7.2 OLS regression
Estimating a regression model using OLS is simple in R. Using the lm() function will estimate a model with one or more independent variables. Simply specify the formula using the syntax: Y ~ X1 + X2.
# Bivariate (unconditional) estimate
Model1 <- lm(ProfMath ~ ProfLang, data = dcps)

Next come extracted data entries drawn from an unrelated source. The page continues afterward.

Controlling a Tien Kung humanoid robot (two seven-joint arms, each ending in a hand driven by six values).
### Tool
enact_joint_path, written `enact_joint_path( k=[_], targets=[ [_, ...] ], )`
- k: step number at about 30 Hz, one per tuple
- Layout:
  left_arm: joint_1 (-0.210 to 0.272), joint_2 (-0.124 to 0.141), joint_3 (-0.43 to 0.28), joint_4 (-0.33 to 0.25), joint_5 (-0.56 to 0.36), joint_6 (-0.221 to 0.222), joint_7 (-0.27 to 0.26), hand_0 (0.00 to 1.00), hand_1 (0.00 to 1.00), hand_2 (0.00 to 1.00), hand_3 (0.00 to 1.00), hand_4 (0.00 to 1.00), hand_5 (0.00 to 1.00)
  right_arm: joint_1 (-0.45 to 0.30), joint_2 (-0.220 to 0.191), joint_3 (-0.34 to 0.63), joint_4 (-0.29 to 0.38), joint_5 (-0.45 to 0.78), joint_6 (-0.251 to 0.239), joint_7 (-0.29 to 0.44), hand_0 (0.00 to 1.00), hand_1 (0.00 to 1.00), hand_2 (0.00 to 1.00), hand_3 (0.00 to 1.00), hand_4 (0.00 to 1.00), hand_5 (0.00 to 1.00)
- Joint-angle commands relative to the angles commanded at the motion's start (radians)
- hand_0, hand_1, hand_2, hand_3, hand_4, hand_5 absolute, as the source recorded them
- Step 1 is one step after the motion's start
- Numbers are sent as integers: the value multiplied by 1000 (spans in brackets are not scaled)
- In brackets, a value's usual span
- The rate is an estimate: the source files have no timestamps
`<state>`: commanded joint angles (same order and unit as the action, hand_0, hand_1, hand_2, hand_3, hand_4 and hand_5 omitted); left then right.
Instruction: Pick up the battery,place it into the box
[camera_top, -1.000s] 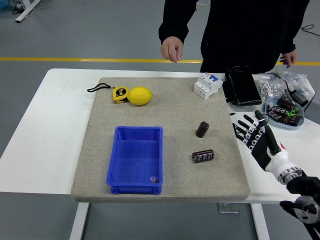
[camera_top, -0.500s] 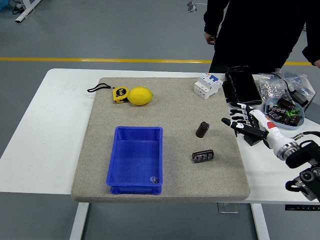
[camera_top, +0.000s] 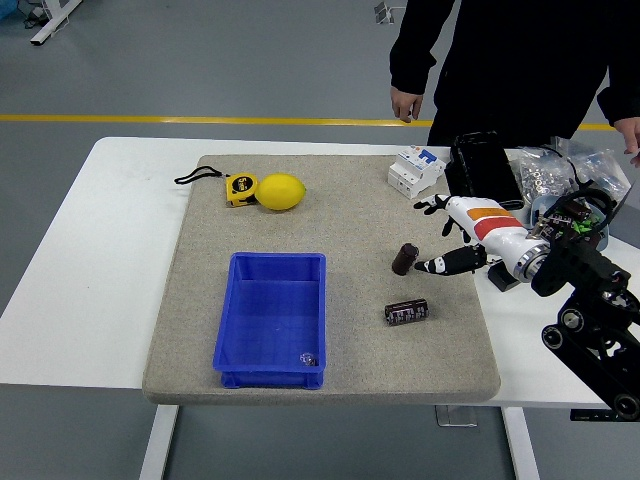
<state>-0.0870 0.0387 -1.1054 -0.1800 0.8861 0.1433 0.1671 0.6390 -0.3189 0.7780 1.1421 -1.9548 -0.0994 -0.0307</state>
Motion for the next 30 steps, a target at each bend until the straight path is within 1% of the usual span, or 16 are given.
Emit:
enact_joint_path(
  k=[3,4,9,10,14,17,21,22,24,27,28,30],
  targets=[
    [1,2,5,0,-3,1,1,755,700,728,628,698,625,31,23,-38,-45,-43,-14,10,156,312,720,798,998,335],
    [2,3,6,0,-5,1,1,754,700,727,629,698,625,37,29,-46,-56,-48,-19,12,133,276,702,786,998,325],
    [1,4,10,0,-7,2,1,754,700,727,629,698,625,72,63,-89,-129,-75,-43,32,133,276,702,786,998,325],
    [1,5,11,0,-9,2,1,754,701,728,629,699,626,77,68,-95,-141,-77,-43,35,141,282,681,758,998,325],
    [-1,5,11,0,-8,2,1,754,701,728,629,699,626,94,83,-115,-181,-88,-40,44,141,282,681,758,998,325],
    [-2,5,12,0,-8,3,1,755,701,728,629,699,625,106,91,-129,-211,-98,-48,49,155,288,669,752,998,324],
    [-7,6,26,0,-20,4,-1,755,701,728,629,699,625,123,105,-141,-271,-101,-73,55,155,288,669,752,998,324],
    [-8,6,29,0,-24,4,-2,754,702,727,629,699,625,124,108,-140,-284,-100,-79,56,145,280,618,735,998,325],
    [-11,5,32,0,-29,4,-4,754,702,727,629,699,625,126,114,-138,-310,-99,-95,60,145,280,618,735,998,325],
    [-15,5,36,0,-35,5,-5,754,702,727,629,699,625,126,116,-141,-326,-93,-114,68,145,280,618,735,998,325],
    [-16,5,39,0,-39,4,-6,755,701,728,629,700,625,123,115,-143,-333,-85,-127,74,132,269,588,718,998,320],
    [-18,4,41,0,-43,5,-7,755,701,728,629,700,625,121,116,-146,-345,-80,-138,81,132,269,588,718,998,320]
  ],
)
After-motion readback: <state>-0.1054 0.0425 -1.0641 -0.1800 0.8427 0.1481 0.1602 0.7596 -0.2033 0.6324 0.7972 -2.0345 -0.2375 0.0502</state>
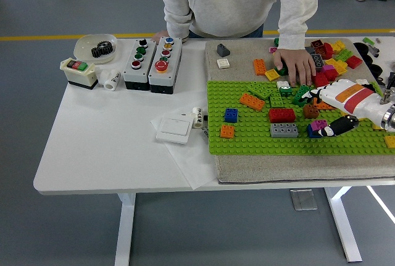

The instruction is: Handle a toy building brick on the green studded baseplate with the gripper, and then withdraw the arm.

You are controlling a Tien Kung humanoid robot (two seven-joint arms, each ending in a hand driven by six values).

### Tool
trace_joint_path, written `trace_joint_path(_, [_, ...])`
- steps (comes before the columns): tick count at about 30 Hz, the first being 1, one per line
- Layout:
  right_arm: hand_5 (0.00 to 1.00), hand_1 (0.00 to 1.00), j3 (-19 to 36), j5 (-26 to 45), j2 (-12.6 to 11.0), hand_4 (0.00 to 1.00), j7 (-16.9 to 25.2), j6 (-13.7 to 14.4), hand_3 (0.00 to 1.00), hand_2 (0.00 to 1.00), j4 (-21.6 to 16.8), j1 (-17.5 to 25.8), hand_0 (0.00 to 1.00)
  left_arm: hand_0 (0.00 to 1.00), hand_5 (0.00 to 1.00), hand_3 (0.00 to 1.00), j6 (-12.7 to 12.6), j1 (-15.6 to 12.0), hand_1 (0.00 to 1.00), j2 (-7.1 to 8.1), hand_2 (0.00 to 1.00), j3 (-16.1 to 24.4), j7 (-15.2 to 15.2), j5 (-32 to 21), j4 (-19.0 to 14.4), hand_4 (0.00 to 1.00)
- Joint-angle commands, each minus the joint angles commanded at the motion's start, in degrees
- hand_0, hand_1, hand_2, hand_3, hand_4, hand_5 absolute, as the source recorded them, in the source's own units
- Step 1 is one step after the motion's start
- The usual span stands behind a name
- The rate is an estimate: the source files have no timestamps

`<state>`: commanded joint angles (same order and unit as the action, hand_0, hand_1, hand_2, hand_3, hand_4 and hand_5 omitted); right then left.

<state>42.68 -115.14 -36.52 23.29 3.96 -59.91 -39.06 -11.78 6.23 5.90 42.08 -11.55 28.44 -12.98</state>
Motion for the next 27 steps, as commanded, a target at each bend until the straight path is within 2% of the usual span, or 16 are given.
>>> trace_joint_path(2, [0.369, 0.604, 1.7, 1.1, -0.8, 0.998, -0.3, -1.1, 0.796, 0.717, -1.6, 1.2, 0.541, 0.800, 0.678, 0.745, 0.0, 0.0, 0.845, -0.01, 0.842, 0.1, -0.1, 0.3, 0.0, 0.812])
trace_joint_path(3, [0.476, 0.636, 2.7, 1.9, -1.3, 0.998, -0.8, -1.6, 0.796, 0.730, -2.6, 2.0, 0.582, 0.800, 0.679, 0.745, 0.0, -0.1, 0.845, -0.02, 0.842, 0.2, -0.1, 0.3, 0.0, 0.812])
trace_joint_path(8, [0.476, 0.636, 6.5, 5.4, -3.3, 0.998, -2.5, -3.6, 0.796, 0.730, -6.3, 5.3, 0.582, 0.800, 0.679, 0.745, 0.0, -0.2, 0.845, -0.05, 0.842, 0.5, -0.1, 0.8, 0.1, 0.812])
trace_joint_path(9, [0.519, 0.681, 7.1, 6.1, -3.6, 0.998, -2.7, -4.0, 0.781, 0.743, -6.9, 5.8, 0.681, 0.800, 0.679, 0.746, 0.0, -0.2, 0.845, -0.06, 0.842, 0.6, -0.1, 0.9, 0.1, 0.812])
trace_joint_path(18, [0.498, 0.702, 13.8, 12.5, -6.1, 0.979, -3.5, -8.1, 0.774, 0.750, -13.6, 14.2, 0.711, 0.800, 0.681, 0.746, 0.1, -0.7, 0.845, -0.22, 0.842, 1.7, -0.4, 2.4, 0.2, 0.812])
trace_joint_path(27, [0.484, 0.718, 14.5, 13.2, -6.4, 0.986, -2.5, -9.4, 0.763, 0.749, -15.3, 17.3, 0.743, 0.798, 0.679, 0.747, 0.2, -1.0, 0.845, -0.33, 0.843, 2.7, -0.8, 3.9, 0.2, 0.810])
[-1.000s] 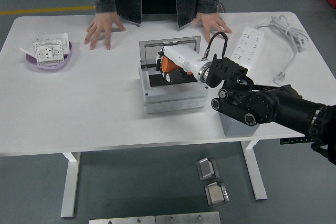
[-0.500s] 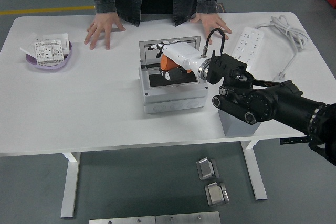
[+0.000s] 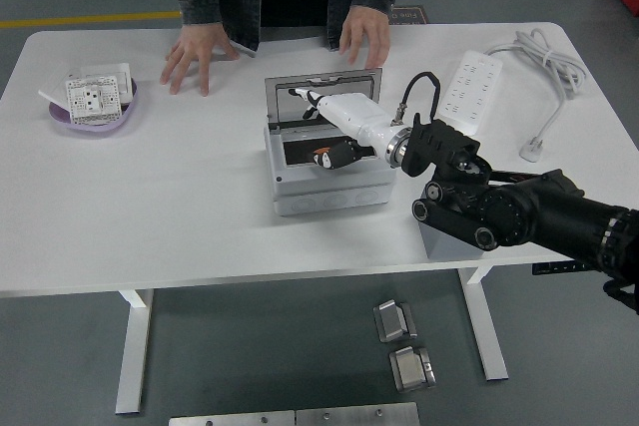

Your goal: Pick up the cylinder from the cube,place it in the box,flap close box

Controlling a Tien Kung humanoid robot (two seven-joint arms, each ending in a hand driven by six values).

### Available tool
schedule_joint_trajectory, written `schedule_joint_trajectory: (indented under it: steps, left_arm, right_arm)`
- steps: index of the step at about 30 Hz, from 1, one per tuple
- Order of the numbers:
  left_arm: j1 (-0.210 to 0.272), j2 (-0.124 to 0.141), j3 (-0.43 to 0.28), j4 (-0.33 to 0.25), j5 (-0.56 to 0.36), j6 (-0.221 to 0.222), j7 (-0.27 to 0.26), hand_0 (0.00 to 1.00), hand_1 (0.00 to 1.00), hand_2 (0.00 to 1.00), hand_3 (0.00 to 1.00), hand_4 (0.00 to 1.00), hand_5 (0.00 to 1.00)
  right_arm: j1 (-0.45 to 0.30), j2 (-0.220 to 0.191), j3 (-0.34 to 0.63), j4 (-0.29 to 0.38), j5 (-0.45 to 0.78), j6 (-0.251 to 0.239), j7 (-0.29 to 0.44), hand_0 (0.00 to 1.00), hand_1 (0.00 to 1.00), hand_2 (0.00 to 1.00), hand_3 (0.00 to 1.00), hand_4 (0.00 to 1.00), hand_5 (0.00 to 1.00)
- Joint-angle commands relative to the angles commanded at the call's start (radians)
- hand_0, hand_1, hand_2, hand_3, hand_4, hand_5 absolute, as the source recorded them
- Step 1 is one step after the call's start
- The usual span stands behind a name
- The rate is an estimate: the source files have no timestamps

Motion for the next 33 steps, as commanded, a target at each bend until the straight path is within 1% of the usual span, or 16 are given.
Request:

# Multivariate (conditional) estimate
Model2 <- lm(ProfMath ~ ProfLang + NumTested, data = dcps)To view the coefficient estimates and evaluate hypotheses about the relationship, apply the summary() function to the model object.
##
## Call:
## lm(formula = ProfMath ~ ProfLang, data = dcps)
##
## Residuals:
## Min 1Q Median 3Q Max
## -38.232 -5.147 -0.910 7.169 26.919
##
## Coefficients:
## Estimate Std. Error t value Pr(>|t|)
## (Intercept) 0.90964 1.50490 0.604 0.547
## ProfLang 0.87614 0.03906 22.429 <2e-16 ***
## ---
## Signif. codes: 0 '***' 0.001 '**' 0.01 '*' 0.05 '.' 0.1 ' ' 1
##
## Residual standard error: 9.945 on 106 degrees of freedom
## Multiple R-squared: 0.826, Adjusted R-squared: 0.8243
## F-statistic: 503.1 on 1 and 106 DF, p-value: < 2.2e-16
##
## Call:
## lm(formula = ProfMath ~ ProfLang + NumTested, data = dcps)
##
## Residuals:
## Min 1Q Median 3Q Max
## -39.329 -5.407 -0.804 6.975 26.433
##
## Coefficients:
## Estimate Std. Error t value Pr(>|t|)
## (Intercept) 2.210855 1.714578 1.289 0.200
## ProfLang 0.894302 0.040536 22.062 <2e-16 ***
## NumTested -0.010223 0.006595 -1.550 0.124
## ---
## Signif. codes: 0 '***' 0.001 '**' 0.01 '*' 0.05 '.' 0.1 ' ' 1
##
## Residual standard error: 9.88 on 105 degrees of freedom
## Multiple R-squared: 0.8299, Adjusted R-squared: 0.8266
## F-statistic: 256.1 on 2 and 105 DF, p-value: < 2.2e-16
Notice in each that the independent variables define the rows. In Model2, the estimated slope coefficient for ProfLang is 0.89 with a p-value less than 0.001. This means that on average and net of the number of students tested, a 1-percentage-point increase in language proficiency is associated with a 0.89-percentage-point increase in math proficiency. The association is statistically significant (\(p<0.001\)). We might also note that the variables in the model account for almost 90% of observed variation in math proficiency across DC Public Schools (\(Adj~R^2=0.83\)).